Abstract
This study aims to assess the potential alterations in the hydrological regime attributed to projected climate change in one of the largest rivers in the Carpathian Area, the Mures River, and to estimate associated threats to riverine ecosystem. The eco-hydrological model, Soil and Water Integrated Model (SWIM), was applied on the Mures River basin, calibrated and validated against records at a gauging station in Alba-Julia town. A set of nine future projections for climatic parameters under one emissions scenario A1B over the period 1971–2100 were fed into the SWIM model. To provide functional link between hydrological regimes and riverine ecosystems, each of the nine simulated discharge time series were introduced into the IHA (Indicators of Hydrological Alterations) tool.

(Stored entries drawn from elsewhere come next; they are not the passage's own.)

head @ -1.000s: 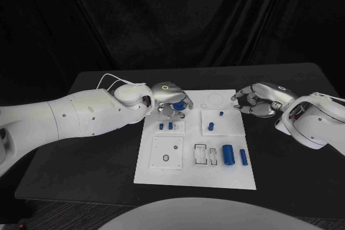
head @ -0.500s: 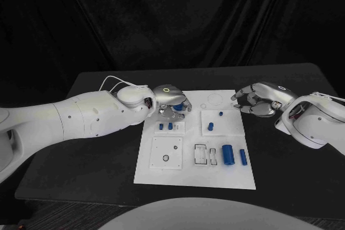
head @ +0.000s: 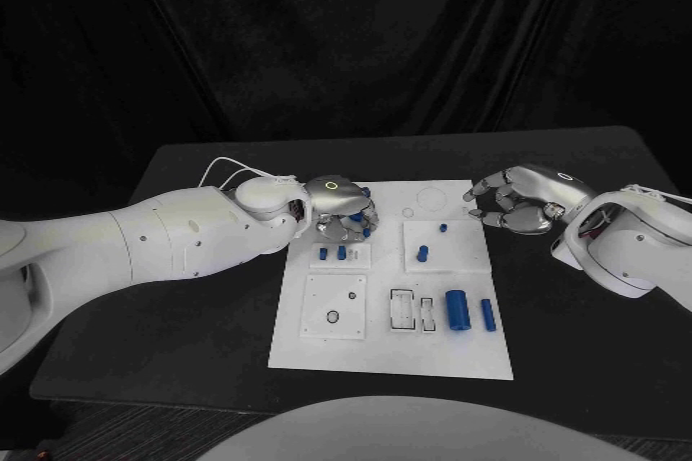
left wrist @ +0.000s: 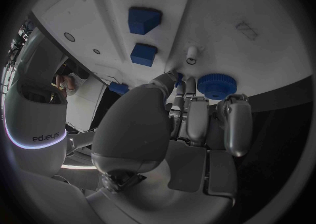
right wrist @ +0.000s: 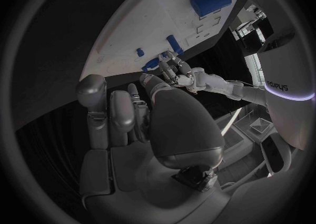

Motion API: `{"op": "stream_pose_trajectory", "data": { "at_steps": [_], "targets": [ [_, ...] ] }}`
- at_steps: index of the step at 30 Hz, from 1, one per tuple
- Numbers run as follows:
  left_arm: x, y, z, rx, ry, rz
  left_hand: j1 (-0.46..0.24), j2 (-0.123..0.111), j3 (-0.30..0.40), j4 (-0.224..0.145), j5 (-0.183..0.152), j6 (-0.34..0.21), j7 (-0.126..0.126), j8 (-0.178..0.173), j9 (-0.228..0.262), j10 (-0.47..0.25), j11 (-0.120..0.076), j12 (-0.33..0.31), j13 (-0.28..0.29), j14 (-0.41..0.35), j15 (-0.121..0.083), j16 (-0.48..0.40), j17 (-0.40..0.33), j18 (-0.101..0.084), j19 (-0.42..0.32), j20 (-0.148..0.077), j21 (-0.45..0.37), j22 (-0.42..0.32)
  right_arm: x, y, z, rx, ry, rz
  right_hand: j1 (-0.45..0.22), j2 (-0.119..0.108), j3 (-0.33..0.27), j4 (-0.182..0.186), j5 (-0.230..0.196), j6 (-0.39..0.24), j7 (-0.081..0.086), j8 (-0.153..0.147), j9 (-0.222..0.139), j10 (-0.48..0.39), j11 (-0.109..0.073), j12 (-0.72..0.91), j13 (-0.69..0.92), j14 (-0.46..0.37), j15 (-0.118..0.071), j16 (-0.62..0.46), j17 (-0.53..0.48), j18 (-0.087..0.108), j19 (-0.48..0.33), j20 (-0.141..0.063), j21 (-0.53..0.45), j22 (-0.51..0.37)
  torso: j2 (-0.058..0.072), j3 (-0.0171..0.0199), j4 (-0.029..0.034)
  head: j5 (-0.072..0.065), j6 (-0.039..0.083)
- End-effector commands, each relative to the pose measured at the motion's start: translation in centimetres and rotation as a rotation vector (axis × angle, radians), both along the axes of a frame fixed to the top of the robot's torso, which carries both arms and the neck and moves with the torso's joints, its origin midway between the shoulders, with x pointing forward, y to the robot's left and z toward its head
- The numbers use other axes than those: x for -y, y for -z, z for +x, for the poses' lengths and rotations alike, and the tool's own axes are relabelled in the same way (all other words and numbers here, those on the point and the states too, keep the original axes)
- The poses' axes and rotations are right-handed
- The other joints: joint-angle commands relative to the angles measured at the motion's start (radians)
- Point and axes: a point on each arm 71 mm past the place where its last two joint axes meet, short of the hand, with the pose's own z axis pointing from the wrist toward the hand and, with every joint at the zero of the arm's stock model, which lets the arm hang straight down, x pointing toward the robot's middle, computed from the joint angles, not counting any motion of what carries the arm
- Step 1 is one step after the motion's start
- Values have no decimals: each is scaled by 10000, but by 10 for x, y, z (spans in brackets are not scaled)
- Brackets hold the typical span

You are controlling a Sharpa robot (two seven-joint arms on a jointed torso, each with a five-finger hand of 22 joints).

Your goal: Assemble the parts on the task board

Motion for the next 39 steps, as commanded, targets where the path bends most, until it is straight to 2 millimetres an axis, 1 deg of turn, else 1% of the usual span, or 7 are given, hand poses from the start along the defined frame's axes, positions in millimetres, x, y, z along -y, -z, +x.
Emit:
{"op": "stream_pose_trajectory", "data": {
  "at_steps": [1, 2, 5, 8, 17, 27, 39],
  "targets": [
    [0, 2, -1, 28, 150, -73, 117, 109, 128, -54, 65, 238, -20, 110, -45, 267, -44, 58, -21, -14, -46, -4, -19, 10, 53, -55, 46, 2027, 0, 1, 0, 23, -5, 72, 9, 1, 42, 3, 37, 51, -4, -32, -9, -35, -13, -20, 461, 255, 8, -29, -6, 124, 13, 9, -25, 799, 6, -8, -3, 7, -2],
    [0, 1, -2, 88, 199, -138, 279, 210, 227, -180, 92, 482, -35, 189, -64, 589, -114, 195, 10, 33, -82, 27, 16, -21, 149, -66, 165, 2069, 0, 1, 0, 13, 0, 81, 9, 1, 42, 3, 37, 51, -4, -32, -9, -35, -13, -20, 461, 255, 8, -29, -6, 124, 13, 9, -25, 799, 5, -9, 4, 1, -2],
    [1, 1, -3, 220, 367, -300, 440, 284, 298, -364, 98, 817, -104, 257, -138, 1119, -245, 387, 44, 160, -171, 77, 77, -111, 417, -97, 508, 2190, 0, 1, 0, -6, 9, 96, 16, 8, 66, -8, 49, 62, -3, -29, -10, -39, -10, -23, 455, 253, 10, -36, -13, 124, 13, 9, -32, 800, 4, -8, 8, -3, -2],
    [3, 1, -5, 313, 515, -422, 466, 304, 320, -444, 207, 1203, -98, 367, -165, 1474, -282, 357, -23, 251, -195, 84, 84, -174, 598, -119, 741, 2271, 0, 1, -1, -18, 11, 104, 19, 10, 79, -14, 53, 74, -3, -24, -9, -40, -8, -25, 453, 253, 11, -35, -12, 124, 14, 9, -35, 801, 2, -6, 7, 9, -2],
    [4, 0, -8, 613, 839, -762, 415, 251, 441, -574, 622, 1729, -92, 370, -346, 2225, -293, -182, -428, 341, -279, -32, -84, -203, 689, -189, 854, 2309, 1, 2, -1, -45, 28, 131, 23, 12, 98, -24, 58, 92, -3, -18, -9, -38, -5, -23, 456, 252, 13, -38, -15, 126, 11, 10, -52, 799, -5, -8, -1, -16, -2],
    [-8, -3, -13, 817, 758, -980, 253, 172, 469, -601, 710, 1896, -57, 295, -470, 2547, -261, -658, -716, 256, -330, -298, -474, -184, 646, -279, 791, 2286, 2, 2, 0, -68, 76, 116, 29, 9, 110, -34, 60, 101, -3, -15, -9, -48, -4, -33, 442, 250, 14, -46, -25, 125, 13, 10, -47, 801, -15, -4, -22, -46, -2],
    [-34, -22, -15, 729, 269, -710, -43, 243, 453, -473, 637, 1703, -127, -8, -701, 2618, -259, -1605, -1280, 299, -374, -447, -600, -172, 605, -380, 715, 2264, 4, 3, 0, -165, 159, 53, 45, -8, 133, -62, 56, 110, -2, -14, -12, -50, -4, -34, 439, 249, 15, -49, -28, 127, 9, 11, -70, 799, -31, 17, 23, -55, -2]
  ]
}}
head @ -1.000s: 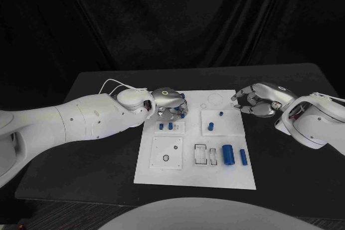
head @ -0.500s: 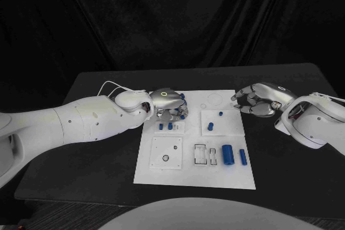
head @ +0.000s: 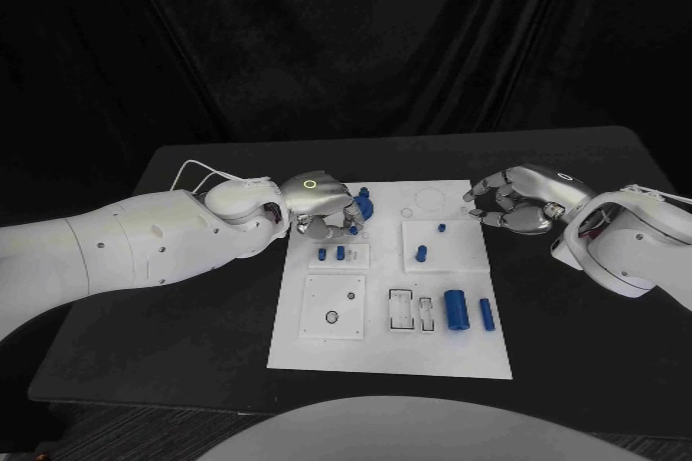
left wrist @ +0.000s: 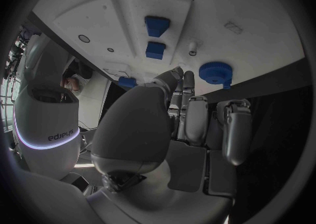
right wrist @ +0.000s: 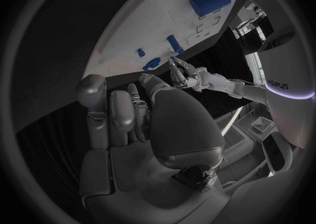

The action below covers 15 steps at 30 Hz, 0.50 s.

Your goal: Assemble the parts on the task board

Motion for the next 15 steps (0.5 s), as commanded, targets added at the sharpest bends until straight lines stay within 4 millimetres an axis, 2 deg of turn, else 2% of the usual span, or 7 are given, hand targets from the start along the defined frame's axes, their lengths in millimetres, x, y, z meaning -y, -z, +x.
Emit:
{"op": "stream_pose_trajectory", "data": {
  "at_steps": [1, 6, 15],
  "targets": [
    [-5, -6, 1, -61, -153, 116, -104, 26, 27, 99, 4, 31, 130, -84, -51, 27, 21, -149, -83, -31, -51, -78, -36, -15, 325, -58, -47, 2267, 1, 1, 0, -69, 53, -24, 44, -8, 79, -7, 56, 40, 0, -14, -14, -50, -4, -35, 439, 249, 15, -49, -12, 127, 9, 11, -51, 792, -8, 11, 25, 4, -2],
    [-16, -10, 1, -141, -399, 266, -152, 63, 50, 139, 10, -56, 123, -151, -126, -20, 35, -369, -200, -40, -46, -98, -46, -7, 302, -58, -81, 2257, 1, 1, 0, -70, 76, -31, 44, -8, 79, -7, 56, 40, 0, -14, -14, -50, -4, -35, 439, 249, 15, -49, -12, 127, 9, 11, -51, 792, -16, 26, 33, -3, -2],
    [-28, -9, 3, -414, -747, 585, -171, 86, 63, 158, 21, -79, 137, -161, -162, -50, 48, -490, -262, -86, -33, -152, -129, 9, 254, -51, -147, 2235, 2, 3, 0, -123, 91, -57, 47, -12, 86, -13, 55, 40, 0, -15, -15, -50, -5, -35, 438, 248, 15, -50, -14, 126, 11, 11, -45, 795, 17, 15, 47, 92, -2]
  ]
}}
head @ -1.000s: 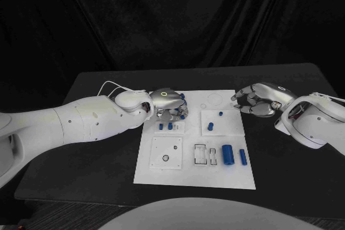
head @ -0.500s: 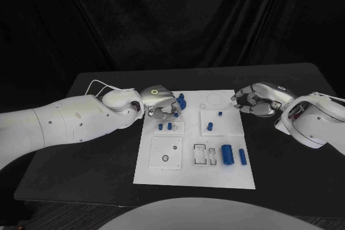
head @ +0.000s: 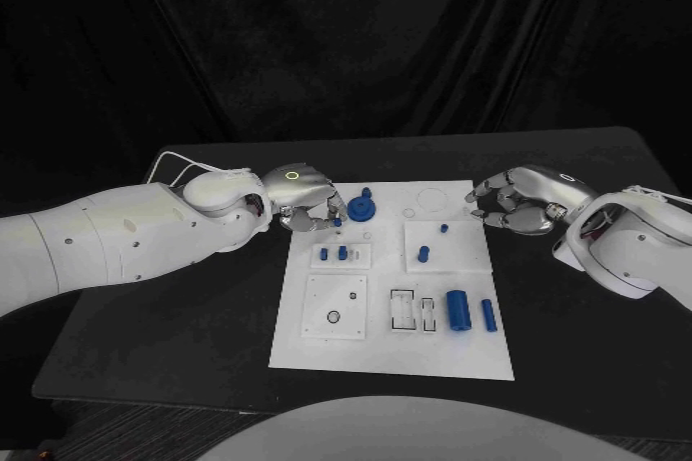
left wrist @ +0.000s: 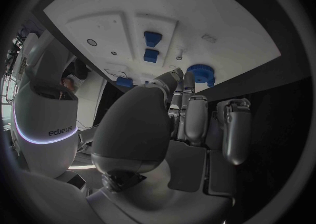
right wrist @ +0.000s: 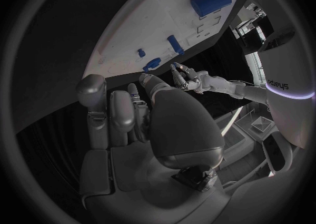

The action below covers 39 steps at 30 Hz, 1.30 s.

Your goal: Assemble the parts on the task board

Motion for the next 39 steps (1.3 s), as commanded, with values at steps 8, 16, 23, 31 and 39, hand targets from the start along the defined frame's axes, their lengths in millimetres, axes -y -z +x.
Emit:
{"op": "stream_pose_trajectory", "data": {
  "at_steps": [8, 16, 23, 31, 39],
  "targets": [
    [-2, 5, 4, -626, -303, 552, -138, 17, -2, 66, -12, -73, 51, -4, -54, -54, 64, -189, -73, -92, 22, -108, -70, 20, 210, -37, -104, 2217, 2, 3, 0, -83, 80, -49, 63, -18, 82, -8, 55, 42, -1, -17, -20, -56, -8, -52, 429, 245, 14, -61, -27, 128, 8, 11, -38, 796, 32, -39, 13, 42, -1],
    [0, 7, 6, -662, -428, 623, -148, 3, -11, 64, -30, -121, 81, -16, -79, -39, 88, -226, -91, -110, 34, -122, -90, 19, 210, -30, -103, 2219, 2, 3, 0, -90, 99, -54, 73, -22, 98, -22, 57, 43, -1, -19, -22, -53, -8, -47, 435, 245, 13, -58, -22, 128, 9, 11, -40, 797, 30, -36, -13, 16, -1],
    [4, 8, 6, -636, -354, 579, -142, 3, -8, 57, -28, -137, 86, -19, -87, -35, 90, -238, -96, -112, 39, -121, -87, 21, 204, -27, -110, 2216, 2, 3, 0, -79, 98, -47, 88, -30, 123, -46, 62, 37, -1, -26, -28, -60, -10, -55, 425, 244, 11, -61, -25, 127, 10, 11, -41, 800, 42, -59, -35, 38, -1],
    [9, 10, 6, -633, -242, 532, -138, 4, -7, 54, -26, -141, 89, -17, -90, -30, 91, -241, -97, -120, 40, -131, -105, 22, 201, -25, -114, 2215, 3, 4, 0, -84, 122, -52, 96, -33, 139, -60, 65, 32, 0, -31, -31, -60, -11, -55, 424, 242, 10, -68, -34, 128, 10, 10, -44, 801, 29, -31, -40, 27, -1],
    [10, 11, 5, -721, -201, 573, -146, -1, -12, 54, -27, -141, 97, -12, -95, -20, 96, -247, -99, -157, 44, -177, -186, 35, 162, -23, -167, 2197, 3, 4, 0, -89, 125, -53, 96, -33, 139, -60, 65, 32, 0, -31, -31, -60, -11, -55, 424, 242, 10, -68, -34, 128, 10, 10, -44, 801, 27, -38, -41, 40, -1]
  ]
}}
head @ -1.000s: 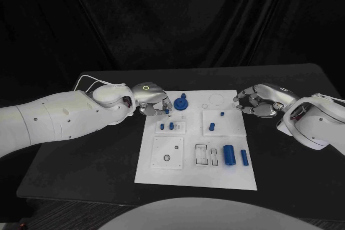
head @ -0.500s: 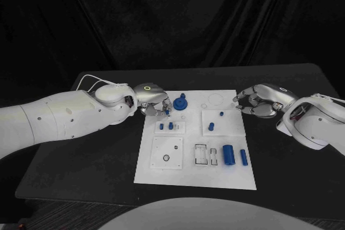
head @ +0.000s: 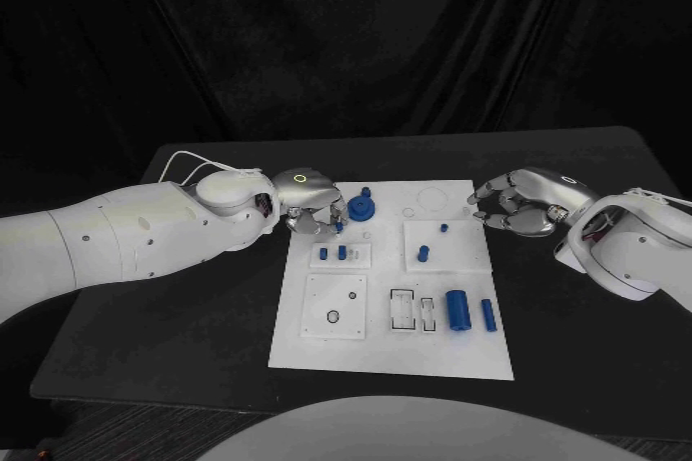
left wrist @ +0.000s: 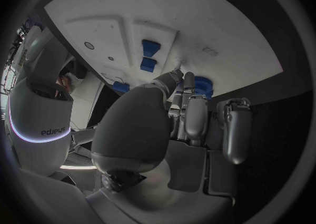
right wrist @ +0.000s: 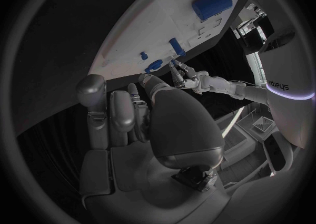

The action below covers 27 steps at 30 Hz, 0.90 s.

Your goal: Assemble the parts on the task board

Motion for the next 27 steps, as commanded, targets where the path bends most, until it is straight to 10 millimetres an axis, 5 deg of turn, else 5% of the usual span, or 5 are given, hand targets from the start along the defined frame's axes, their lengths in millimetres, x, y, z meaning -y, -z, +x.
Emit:
{"op": "stream_pose_trajectory", "data": {
  "at_steps": [1, 27],
  "targets": [
    [2, 1, -2, -124, 94, 30, -43, 2, -8, 58, -25, -28, -10, 24, 23, 17, 60, -55, -13, -48, 6, -50, -18, 35, 162, -24, -50, 2197, 0, 1, 0, -35, 65, -24, 96, -33, 59, 21, 65, 32, 0, -31, -12, -60, -11, -55, 424, 242, 10, -69, -16, 128, 10, 10, -45, 805, -4, -6, 0, 15, -1],
    [1, 4, -4, -322, 57, 139, -21, -2, -8, 19, -6, 26, -9, 67, 15, 27, 67, -114, -34, -137, 24, -137, -152, 57, 90, -8, -143, 2166, 1, 3, 0, -130, 102, -69, 106, -37, 93, -3, 73, 20, 4, -43, -21, -71, -11, -67, 407, 237, 10, -88, -39, 134, 3, 9, -83, 800, -7, -2, 14, 31, -1]
  ]
}}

Triggered changes in hydrological patterns of the Mures River were assessed at the basin and sub-basin scales. The obtained results present a strong agreement through all nine climate projections; suggesting an increase in the discharge of Mures River for the winter season; a decrease in summer and prolongation of the low flow periods by the end of the century. Anticipated changes would pose threats to aquatic ecosystems; altering normal life-cycles; and depleting natural habitats of species.
Highlights
The state, functionality and health of the aquatic ecosystems are heavily dependent on the hydrological regimes in a river basin, and their seasonal variability is of great importance for the normal life-cycle of the local species [1]
Even minor climate changes may trigger a drastic alteration in the hydrological cycles, and these risks should be accounted for in an adaptation strategy [43]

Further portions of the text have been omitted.